▶ [Your objective]:
Which lines below include the string "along"? Please show each one.
══ Working data
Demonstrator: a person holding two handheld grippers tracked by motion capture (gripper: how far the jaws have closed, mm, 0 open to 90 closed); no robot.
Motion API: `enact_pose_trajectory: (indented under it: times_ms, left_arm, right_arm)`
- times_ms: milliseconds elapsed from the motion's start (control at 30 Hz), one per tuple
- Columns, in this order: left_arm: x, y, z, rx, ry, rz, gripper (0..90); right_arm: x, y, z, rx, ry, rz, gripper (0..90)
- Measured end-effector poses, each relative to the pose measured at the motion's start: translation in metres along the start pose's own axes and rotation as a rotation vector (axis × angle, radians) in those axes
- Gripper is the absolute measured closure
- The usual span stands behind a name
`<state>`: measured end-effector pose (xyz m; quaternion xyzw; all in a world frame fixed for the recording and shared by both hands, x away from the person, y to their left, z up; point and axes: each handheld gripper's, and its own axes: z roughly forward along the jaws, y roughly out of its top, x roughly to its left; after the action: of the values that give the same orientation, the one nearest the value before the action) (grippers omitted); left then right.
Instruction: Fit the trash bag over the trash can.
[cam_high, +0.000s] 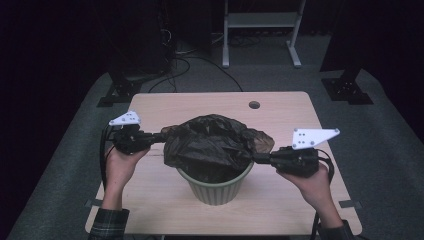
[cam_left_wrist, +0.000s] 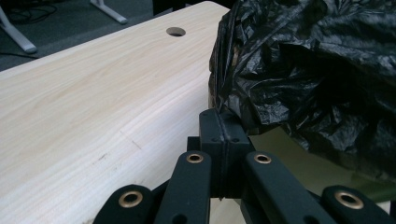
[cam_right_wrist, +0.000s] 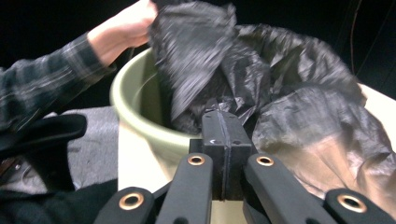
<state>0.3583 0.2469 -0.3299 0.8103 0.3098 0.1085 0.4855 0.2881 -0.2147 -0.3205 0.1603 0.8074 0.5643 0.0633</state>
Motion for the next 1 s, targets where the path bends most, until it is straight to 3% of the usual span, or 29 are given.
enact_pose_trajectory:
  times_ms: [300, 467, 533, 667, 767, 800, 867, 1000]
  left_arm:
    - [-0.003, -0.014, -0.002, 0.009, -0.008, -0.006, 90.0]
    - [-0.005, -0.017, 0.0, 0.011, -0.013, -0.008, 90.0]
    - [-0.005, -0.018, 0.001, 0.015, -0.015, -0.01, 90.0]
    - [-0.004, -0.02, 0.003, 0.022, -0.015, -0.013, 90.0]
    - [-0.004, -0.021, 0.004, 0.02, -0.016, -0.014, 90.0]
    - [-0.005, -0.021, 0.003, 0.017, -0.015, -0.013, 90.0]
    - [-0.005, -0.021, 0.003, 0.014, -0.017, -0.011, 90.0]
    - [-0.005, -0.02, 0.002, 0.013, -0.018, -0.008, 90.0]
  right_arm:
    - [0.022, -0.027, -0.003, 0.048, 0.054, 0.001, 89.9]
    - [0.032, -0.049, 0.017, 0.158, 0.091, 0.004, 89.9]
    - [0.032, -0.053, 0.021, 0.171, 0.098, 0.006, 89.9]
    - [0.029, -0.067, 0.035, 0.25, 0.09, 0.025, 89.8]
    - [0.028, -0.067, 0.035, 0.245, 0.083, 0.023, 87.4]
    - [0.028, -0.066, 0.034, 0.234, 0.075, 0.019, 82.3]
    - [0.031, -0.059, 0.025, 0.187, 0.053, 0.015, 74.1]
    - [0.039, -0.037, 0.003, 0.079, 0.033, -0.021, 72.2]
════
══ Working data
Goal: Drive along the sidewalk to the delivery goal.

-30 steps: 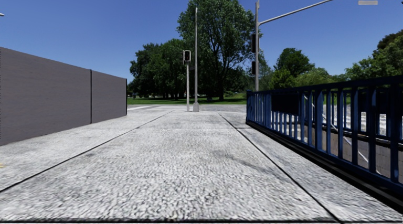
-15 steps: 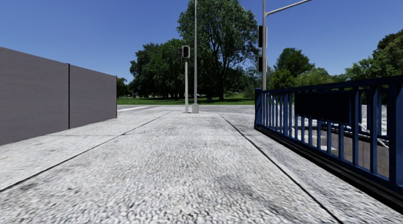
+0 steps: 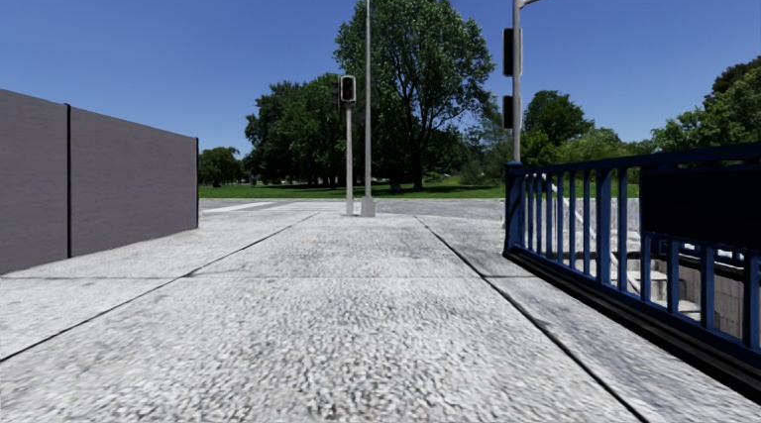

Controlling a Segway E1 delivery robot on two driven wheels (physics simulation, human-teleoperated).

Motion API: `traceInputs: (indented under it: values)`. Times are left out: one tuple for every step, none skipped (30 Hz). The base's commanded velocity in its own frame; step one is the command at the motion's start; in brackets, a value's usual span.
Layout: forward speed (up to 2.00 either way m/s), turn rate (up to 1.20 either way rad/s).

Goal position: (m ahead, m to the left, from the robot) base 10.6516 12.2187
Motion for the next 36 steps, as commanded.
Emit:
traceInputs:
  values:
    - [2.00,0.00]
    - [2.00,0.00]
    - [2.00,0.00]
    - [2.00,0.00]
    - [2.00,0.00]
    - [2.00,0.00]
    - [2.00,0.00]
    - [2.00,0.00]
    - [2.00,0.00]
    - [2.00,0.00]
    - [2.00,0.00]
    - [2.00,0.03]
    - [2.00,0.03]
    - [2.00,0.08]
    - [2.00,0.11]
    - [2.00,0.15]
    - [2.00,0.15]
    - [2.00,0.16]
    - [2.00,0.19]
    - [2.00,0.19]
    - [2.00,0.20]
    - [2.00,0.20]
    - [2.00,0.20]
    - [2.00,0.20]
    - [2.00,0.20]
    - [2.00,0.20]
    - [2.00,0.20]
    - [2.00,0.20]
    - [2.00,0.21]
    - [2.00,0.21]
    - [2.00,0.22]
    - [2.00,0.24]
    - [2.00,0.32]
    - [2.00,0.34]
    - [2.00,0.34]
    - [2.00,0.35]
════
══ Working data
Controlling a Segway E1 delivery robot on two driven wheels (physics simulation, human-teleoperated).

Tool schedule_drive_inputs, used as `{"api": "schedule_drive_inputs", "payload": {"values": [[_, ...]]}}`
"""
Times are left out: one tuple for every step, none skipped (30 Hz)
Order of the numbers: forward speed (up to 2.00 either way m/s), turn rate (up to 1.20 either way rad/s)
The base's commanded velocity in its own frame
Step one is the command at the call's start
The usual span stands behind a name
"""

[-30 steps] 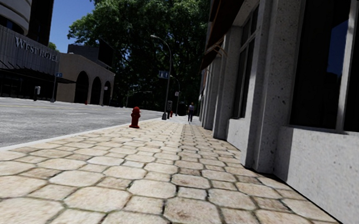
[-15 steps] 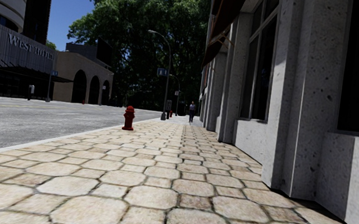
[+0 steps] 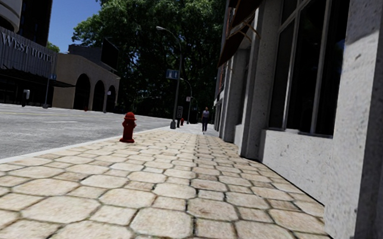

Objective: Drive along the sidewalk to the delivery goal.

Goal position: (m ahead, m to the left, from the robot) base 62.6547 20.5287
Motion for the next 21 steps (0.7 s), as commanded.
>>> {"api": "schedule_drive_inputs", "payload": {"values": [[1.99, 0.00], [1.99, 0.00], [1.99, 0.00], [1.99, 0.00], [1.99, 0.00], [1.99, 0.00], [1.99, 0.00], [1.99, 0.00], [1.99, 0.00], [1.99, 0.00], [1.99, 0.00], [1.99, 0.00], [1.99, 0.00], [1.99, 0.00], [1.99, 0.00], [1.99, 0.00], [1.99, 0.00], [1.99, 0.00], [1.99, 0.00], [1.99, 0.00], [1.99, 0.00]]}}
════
▶ [Task answer]:
- Measured end-effector poses, each relative to the pose measured at the motion's start: translation in metres along the start pose's own axes and rotation as a rotation vector (axis × angle, radians) in those axes
`<state>`: measured end-effector pose (xyz m; quaternion xyzw; all in a world frame fixed for the recording and shared by both hands, x away from the person, y to their left, z up; point and axes: each handheld gripper's, and its own axes: z roughly forward along the jaws, y roughly out of its top, x roughly to its left; after the action: of the values that give the same orientation, the one nearest the value before the action) (grippers omitted); left then right.
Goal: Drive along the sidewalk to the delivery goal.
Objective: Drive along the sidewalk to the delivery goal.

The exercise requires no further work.